# Work to be completed:
Extract, in full, the lines below, beginning at the first and ending with the line that contains "Please trace the outline of the white and black left". Pictures do not belong in the copy.

====== Provided records ======

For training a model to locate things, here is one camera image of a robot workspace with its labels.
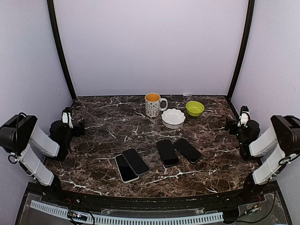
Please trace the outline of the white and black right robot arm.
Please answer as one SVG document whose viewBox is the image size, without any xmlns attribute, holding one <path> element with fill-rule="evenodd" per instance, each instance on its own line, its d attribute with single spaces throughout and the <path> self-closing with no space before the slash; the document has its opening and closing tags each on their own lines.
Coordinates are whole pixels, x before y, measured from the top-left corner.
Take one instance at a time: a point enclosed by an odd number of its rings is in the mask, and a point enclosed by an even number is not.
<svg viewBox="0 0 300 225">
<path fill-rule="evenodd" d="M 253 161 L 267 156 L 263 164 L 245 179 L 239 199 L 250 203 L 263 188 L 293 160 L 300 156 L 300 120 L 287 115 L 273 115 L 272 125 L 260 134 L 259 123 L 250 118 L 247 106 L 242 106 L 237 120 L 229 117 L 225 129 L 239 141 L 240 156 L 245 161 Z"/>
</svg>

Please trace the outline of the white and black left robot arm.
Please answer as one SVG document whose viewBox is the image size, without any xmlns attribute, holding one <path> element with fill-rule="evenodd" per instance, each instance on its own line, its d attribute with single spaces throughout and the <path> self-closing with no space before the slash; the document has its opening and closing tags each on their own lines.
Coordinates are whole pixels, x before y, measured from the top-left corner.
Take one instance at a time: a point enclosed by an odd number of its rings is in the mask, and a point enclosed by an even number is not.
<svg viewBox="0 0 300 225">
<path fill-rule="evenodd" d="M 85 121 L 72 123 L 72 114 L 64 112 L 62 119 L 53 122 L 47 135 L 38 125 L 34 115 L 19 113 L 0 127 L 0 145 L 9 154 L 12 164 L 19 164 L 38 183 L 49 188 L 48 197 L 55 204 L 66 201 L 60 179 L 42 162 L 42 157 L 64 161 L 71 153 L 71 141 L 85 134 Z"/>
</svg>

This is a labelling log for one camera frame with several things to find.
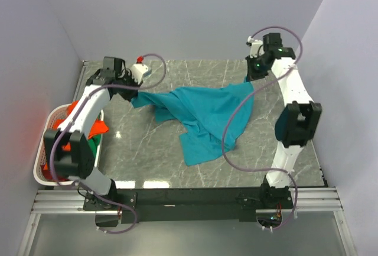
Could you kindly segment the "teal t shirt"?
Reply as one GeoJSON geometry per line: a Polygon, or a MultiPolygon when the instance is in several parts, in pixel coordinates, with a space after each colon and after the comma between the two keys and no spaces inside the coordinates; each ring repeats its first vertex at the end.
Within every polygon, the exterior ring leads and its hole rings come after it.
{"type": "Polygon", "coordinates": [[[139,92],[132,105],[152,105],[157,122],[176,119],[183,124],[187,130],[180,135],[184,162],[194,166],[235,148],[250,120],[254,101],[249,99],[243,106],[240,103],[253,90],[249,82],[223,88],[185,86],[170,92],[139,92]]]}

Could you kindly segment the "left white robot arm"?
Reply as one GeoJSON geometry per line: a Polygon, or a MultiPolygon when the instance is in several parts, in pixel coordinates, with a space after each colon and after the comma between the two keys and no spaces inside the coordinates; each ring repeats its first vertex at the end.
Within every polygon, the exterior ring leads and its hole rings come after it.
{"type": "Polygon", "coordinates": [[[54,181],[60,178],[80,182],[94,191],[97,203],[106,210],[118,202],[115,182],[95,166],[95,154],[89,145],[89,134],[101,110],[116,94],[130,101],[138,93],[143,78],[150,71],[138,57],[131,68],[116,57],[105,57],[103,67],[91,75],[84,92],[56,129],[44,133],[47,166],[54,181]]]}

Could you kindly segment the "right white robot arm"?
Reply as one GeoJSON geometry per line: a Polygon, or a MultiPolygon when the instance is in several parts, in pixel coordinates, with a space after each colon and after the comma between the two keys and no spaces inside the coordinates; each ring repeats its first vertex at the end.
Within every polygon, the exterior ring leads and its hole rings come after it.
{"type": "Polygon", "coordinates": [[[296,55],[292,48],[284,47],[280,33],[268,33],[262,40],[249,37],[247,80],[263,79],[272,73],[278,79],[284,109],[275,124],[278,142],[272,169],[267,172],[260,187],[259,201],[272,208],[289,198],[289,174],[295,162],[312,140],[322,113],[320,103],[313,101],[300,77],[296,55]]]}

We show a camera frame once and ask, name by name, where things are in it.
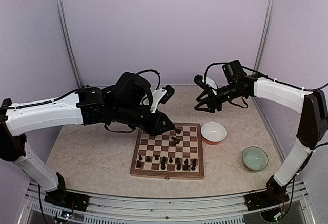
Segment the dark knight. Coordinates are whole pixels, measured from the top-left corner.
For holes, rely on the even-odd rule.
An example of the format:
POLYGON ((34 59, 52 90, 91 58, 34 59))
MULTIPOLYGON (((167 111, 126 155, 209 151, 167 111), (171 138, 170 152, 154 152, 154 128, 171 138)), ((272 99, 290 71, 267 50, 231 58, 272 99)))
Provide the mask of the dark knight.
POLYGON ((189 166, 188 164, 184 164, 183 165, 183 170, 186 171, 188 169, 188 166, 189 166))

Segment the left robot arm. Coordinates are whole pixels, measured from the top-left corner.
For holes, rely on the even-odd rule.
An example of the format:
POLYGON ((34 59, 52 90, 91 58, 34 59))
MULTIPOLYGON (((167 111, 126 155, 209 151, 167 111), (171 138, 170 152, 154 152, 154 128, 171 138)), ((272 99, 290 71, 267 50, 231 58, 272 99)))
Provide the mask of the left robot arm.
POLYGON ((174 94, 171 86, 151 90, 141 73, 125 72, 105 88, 87 87, 72 90, 60 97, 1 105, 1 159, 18 165, 61 206, 72 195, 63 177, 49 169, 27 142, 27 132, 64 125, 125 124, 130 131, 140 128, 151 136, 176 130, 170 119, 158 110, 174 94))

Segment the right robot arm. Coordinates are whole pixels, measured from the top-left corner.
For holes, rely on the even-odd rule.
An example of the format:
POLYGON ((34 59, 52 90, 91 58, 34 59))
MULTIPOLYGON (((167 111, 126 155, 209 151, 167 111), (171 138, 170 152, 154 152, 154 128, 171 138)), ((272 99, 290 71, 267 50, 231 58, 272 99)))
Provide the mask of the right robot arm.
POLYGON ((222 104, 232 103, 236 98, 246 100, 248 97, 267 99, 296 111, 300 122, 296 142, 281 165, 270 178, 270 187, 262 194, 262 201, 272 206, 282 197, 282 190, 306 165, 308 159, 327 132, 327 104, 321 88, 305 89, 285 84, 258 71, 248 75, 247 67, 240 61, 220 63, 227 85, 218 87, 206 74, 196 75, 194 83, 203 89, 197 97, 197 111, 215 113, 221 111, 222 104))

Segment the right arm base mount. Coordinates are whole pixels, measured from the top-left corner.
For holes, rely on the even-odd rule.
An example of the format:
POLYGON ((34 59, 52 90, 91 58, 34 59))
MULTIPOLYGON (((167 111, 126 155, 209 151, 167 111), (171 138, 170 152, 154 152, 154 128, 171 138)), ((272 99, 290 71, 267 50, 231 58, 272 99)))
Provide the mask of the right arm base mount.
POLYGON ((258 210, 289 201, 286 185, 280 186, 272 177, 266 183, 266 189, 246 194, 245 204, 248 211, 258 210))

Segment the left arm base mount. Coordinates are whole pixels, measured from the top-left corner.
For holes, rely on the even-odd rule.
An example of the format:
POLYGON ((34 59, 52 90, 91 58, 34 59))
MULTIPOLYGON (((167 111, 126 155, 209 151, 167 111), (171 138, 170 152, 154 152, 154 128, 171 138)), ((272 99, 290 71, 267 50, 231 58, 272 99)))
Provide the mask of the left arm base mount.
POLYGON ((59 184, 57 189, 53 191, 46 191, 45 196, 45 202, 47 203, 83 212, 87 209, 89 199, 89 195, 68 191, 63 184, 59 184))

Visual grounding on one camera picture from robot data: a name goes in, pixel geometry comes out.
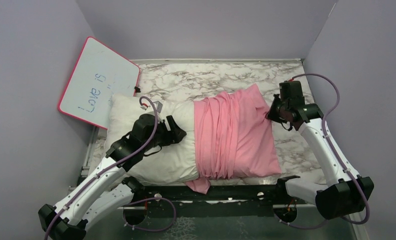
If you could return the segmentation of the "white pillow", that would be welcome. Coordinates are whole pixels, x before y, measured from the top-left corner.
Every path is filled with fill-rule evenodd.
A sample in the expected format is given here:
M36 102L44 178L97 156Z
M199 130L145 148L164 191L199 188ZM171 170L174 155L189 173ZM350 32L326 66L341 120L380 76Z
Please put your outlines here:
M132 130L134 122L142 114L154 114L147 100L145 106L135 96L115 94L109 113L104 150ZM199 177L195 157L194 103L193 101L173 101L153 99L160 120L172 116L176 124L186 132L180 143L155 147L147 151L147 156L127 173L143 184L171 185L195 180Z

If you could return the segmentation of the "pink floral pillowcase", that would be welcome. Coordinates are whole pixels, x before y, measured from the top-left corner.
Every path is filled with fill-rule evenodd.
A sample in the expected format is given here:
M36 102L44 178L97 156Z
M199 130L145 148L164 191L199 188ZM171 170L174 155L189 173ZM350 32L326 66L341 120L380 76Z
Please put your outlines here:
M199 177L185 184L206 194L211 180L281 174L270 107L257 84L194 102L195 163Z

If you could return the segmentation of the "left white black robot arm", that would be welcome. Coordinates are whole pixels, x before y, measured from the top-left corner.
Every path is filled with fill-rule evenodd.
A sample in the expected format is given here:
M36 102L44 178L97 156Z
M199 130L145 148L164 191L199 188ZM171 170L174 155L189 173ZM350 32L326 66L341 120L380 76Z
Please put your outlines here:
M44 238L82 240L87 227L104 212L141 203L145 186L132 176L124 178L112 192L104 192L146 157L148 150L178 144L186 135L171 115L159 121L152 114L142 114L131 131L111 144L99 165L78 187L55 205L44 204L39 209Z

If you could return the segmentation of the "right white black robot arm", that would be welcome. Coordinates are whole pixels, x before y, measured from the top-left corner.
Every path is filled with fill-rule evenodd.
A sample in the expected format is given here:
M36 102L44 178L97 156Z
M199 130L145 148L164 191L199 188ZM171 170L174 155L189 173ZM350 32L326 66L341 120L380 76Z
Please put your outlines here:
M305 102L299 81L284 81L279 90L266 118L282 125L289 123L287 131L300 133L315 155L326 184L309 182L297 175L283 177L277 180L275 199L282 204L293 198L304 200L316 206L326 220L366 210L374 183L370 177L362 177L344 156L321 109Z

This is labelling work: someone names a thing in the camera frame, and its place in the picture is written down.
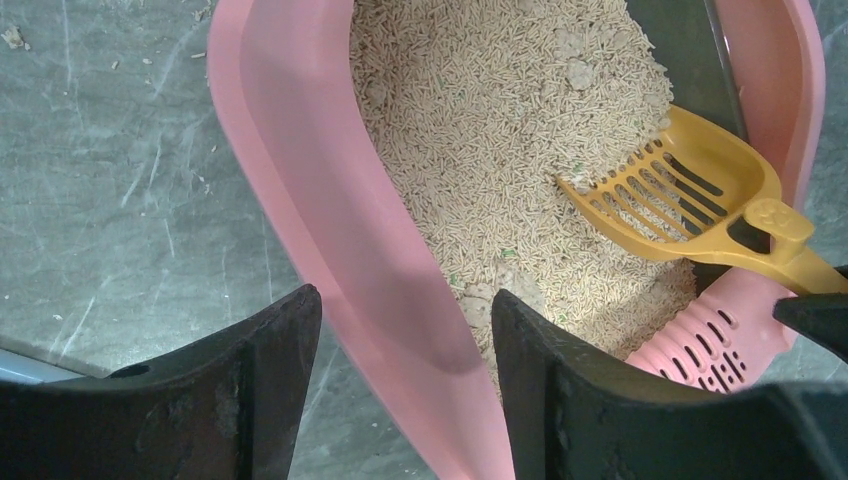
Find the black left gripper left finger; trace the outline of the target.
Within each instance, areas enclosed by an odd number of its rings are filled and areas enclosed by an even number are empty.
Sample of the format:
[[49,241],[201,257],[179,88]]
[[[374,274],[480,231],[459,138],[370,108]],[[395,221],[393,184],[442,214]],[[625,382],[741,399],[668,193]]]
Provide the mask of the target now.
[[285,479],[322,321],[304,285],[105,378],[1,386],[5,479]]

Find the pink cat litter box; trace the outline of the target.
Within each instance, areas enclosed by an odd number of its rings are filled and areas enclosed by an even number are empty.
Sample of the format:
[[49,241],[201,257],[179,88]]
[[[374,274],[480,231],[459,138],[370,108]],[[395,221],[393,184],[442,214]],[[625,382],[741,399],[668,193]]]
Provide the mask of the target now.
[[367,132],[358,1],[221,1],[209,82],[232,149],[372,391],[442,479],[515,475],[490,370]]

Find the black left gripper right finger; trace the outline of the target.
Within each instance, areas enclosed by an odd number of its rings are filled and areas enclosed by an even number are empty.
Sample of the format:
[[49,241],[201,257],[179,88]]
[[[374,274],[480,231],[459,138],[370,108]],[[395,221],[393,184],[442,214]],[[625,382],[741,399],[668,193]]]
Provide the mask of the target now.
[[651,375],[553,325],[511,292],[492,326],[519,479],[843,479],[847,387],[722,395]]

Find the yellow litter scoop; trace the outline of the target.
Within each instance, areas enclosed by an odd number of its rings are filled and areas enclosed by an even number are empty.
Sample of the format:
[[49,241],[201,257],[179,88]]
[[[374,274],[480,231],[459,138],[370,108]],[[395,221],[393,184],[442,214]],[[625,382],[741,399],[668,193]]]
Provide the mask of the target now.
[[758,152],[678,106],[669,120],[586,191],[556,180],[591,225],[648,260],[744,268],[798,295],[846,292],[846,278],[808,247],[812,223],[782,201]]

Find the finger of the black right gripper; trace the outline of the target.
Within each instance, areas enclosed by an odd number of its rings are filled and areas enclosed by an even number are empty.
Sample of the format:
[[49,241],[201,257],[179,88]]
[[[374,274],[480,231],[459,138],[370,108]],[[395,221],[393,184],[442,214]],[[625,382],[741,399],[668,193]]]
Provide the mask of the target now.
[[773,317],[847,362],[847,294],[809,294],[776,302]]

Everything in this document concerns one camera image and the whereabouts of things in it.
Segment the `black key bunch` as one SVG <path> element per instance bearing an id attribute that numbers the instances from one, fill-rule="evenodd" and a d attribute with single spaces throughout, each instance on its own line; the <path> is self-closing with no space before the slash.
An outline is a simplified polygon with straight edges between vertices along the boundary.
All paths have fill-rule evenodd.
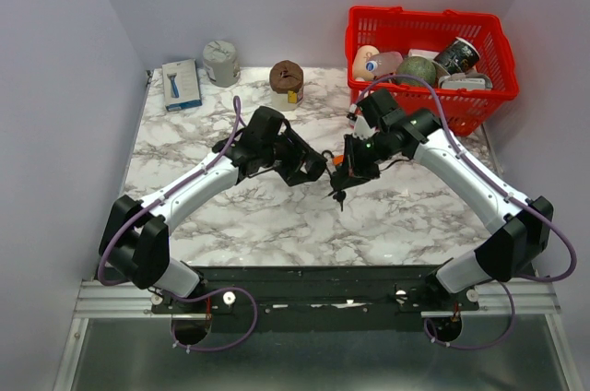
<path id="1" fill-rule="evenodd" d="M 344 201 L 347 197 L 347 193 L 344 190 L 332 190 L 325 196 L 325 198 L 328 197 L 332 198 L 337 202 L 341 212 L 344 211 Z"/>

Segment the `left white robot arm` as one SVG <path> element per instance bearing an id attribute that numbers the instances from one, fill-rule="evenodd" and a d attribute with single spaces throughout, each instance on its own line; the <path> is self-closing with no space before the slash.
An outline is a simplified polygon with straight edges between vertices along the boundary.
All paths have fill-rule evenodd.
<path id="1" fill-rule="evenodd" d="M 276 172 L 288 186 L 315 182 L 326 170 L 325 157 L 269 107 L 254 111 L 249 123 L 236 123 L 184 176 L 156 192 L 134 200 L 119 197 L 112 205 L 101 238 L 97 278 L 112 285 L 106 268 L 123 281 L 144 290 L 155 288 L 172 296 L 179 308 L 192 313 L 205 299 L 201 276 L 170 253 L 173 231 L 216 195 L 260 173 Z"/>

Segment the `orange black padlock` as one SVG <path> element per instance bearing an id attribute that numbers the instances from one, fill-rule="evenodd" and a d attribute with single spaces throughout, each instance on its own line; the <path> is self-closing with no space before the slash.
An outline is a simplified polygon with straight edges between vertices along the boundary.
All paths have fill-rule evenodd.
<path id="1" fill-rule="evenodd" d="M 324 150 L 322 152 L 322 156 L 325 157 L 326 159 L 330 159 L 332 165 L 335 166 L 335 167 L 341 165 L 343 163 L 343 161 L 344 161 L 344 156 L 343 155 L 335 155 L 330 150 Z"/>

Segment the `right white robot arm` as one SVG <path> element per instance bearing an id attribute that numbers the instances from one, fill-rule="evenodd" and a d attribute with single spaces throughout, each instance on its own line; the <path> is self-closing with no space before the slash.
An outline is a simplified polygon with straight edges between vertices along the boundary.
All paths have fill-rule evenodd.
<path id="1" fill-rule="evenodd" d="M 342 161 L 330 176 L 335 199 L 346 189 L 366 184 L 381 175 L 380 163 L 401 154 L 436 174 L 476 213 L 490 233 L 487 241 L 439 267 L 424 287 L 426 303 L 437 310 L 447 308 L 459 291 L 487 280 L 508 281 L 548 245 L 547 220 L 554 208 L 543 196 L 531 200 L 475 161 L 452 136 L 445 134 L 440 119 L 421 108 L 407 114 L 386 89 L 378 89 L 360 101 L 360 121 L 372 135 L 345 137 Z"/>

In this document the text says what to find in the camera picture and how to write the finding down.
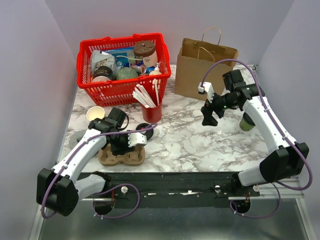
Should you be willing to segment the brown paper bag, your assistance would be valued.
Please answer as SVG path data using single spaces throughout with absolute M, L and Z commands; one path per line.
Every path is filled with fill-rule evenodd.
M 219 39 L 216 44 L 204 41 L 205 32 L 218 29 Z M 220 45 L 221 30 L 210 27 L 204 31 L 201 40 L 184 38 L 177 56 L 174 93 L 176 95 L 205 101 L 207 95 L 198 93 L 198 86 L 209 68 L 218 61 L 237 59 L 237 49 Z M 223 74 L 232 71 L 236 62 L 226 61 L 218 64 L 205 78 L 205 82 L 212 83 L 214 92 L 221 95 L 225 89 Z

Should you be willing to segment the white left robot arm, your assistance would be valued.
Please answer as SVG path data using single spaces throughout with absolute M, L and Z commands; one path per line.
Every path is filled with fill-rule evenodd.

======

# Exercise solution:
For training a model to locate things, here is one camera image of a robot workspace with its labels.
Please trace the outline of the white and black right robot arm.
Please answer as one SVG document whose viewBox is the image size, without any xmlns attribute, holding one <path> element with fill-rule="evenodd" per instance, each instance on its own line, its d attribute with single spaces throughout and the <path> self-closing with no space before the slash; the document has its opening and closing tags each on their own lines.
Coordinates are whole pixels, x before y, measured from the top-left corner.
Take one instance at a time: a point enclosed by an odd number of its rings is in the mask, and a point enclosed by an even number is not.
<svg viewBox="0 0 300 225">
<path fill-rule="evenodd" d="M 253 161 L 267 156 L 263 164 L 245 179 L 239 199 L 250 203 L 263 188 L 293 160 L 300 156 L 300 120 L 287 115 L 273 115 L 272 125 L 260 134 L 259 123 L 250 118 L 247 106 L 242 106 L 237 120 L 229 117 L 225 129 L 239 141 L 240 156 L 245 161 Z"/>
</svg>

Please trace the outline of the white and black left robot arm.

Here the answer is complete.